◆ What the task requires:
Scan the listing below for "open", then report every line that has it.
----------
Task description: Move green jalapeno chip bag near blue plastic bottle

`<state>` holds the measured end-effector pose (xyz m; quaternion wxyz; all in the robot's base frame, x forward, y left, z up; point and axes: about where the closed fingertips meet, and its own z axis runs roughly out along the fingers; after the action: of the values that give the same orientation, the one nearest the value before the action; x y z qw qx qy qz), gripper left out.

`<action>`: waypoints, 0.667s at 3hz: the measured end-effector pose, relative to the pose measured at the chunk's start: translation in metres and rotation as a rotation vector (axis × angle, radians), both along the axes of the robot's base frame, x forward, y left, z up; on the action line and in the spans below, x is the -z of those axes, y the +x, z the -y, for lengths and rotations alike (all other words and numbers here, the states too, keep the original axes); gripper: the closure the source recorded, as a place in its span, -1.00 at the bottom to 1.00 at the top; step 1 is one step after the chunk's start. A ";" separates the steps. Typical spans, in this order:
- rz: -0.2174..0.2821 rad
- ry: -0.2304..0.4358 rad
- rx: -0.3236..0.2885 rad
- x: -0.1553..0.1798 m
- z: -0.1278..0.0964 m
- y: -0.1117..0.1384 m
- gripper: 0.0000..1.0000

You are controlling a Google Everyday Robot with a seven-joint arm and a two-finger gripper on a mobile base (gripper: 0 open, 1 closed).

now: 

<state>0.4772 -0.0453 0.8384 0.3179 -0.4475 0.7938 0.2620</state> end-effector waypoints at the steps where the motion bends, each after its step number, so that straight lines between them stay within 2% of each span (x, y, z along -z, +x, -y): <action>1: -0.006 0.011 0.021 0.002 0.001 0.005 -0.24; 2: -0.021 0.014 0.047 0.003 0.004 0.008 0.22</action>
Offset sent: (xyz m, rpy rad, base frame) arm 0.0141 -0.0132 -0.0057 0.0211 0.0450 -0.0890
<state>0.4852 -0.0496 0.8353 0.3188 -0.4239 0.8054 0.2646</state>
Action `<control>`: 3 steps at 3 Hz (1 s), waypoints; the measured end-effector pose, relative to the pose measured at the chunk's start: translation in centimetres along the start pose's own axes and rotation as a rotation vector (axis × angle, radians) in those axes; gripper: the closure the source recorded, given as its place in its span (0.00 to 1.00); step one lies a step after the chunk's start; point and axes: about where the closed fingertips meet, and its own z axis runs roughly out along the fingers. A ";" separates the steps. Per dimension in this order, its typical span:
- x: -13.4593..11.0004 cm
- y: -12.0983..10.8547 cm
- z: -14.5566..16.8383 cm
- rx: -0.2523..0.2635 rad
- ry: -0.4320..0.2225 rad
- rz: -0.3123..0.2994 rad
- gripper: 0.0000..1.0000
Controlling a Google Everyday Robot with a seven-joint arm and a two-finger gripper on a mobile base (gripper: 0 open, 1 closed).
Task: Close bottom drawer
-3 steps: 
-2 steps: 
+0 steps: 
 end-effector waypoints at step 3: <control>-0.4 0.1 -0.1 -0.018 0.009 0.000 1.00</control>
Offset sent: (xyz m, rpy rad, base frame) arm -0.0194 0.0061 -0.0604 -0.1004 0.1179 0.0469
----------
◆ Response to this task:
You are controlling a Google Everyday Robot with a seven-joint arm and a two-finger gripper on a mobile base (gripper: 0 open, 1 closed).
Controlling a Google Everyday Robot with a seven-joint arm and a two-finger gripper on a mobile base (gripper: 0 open, 1 closed).

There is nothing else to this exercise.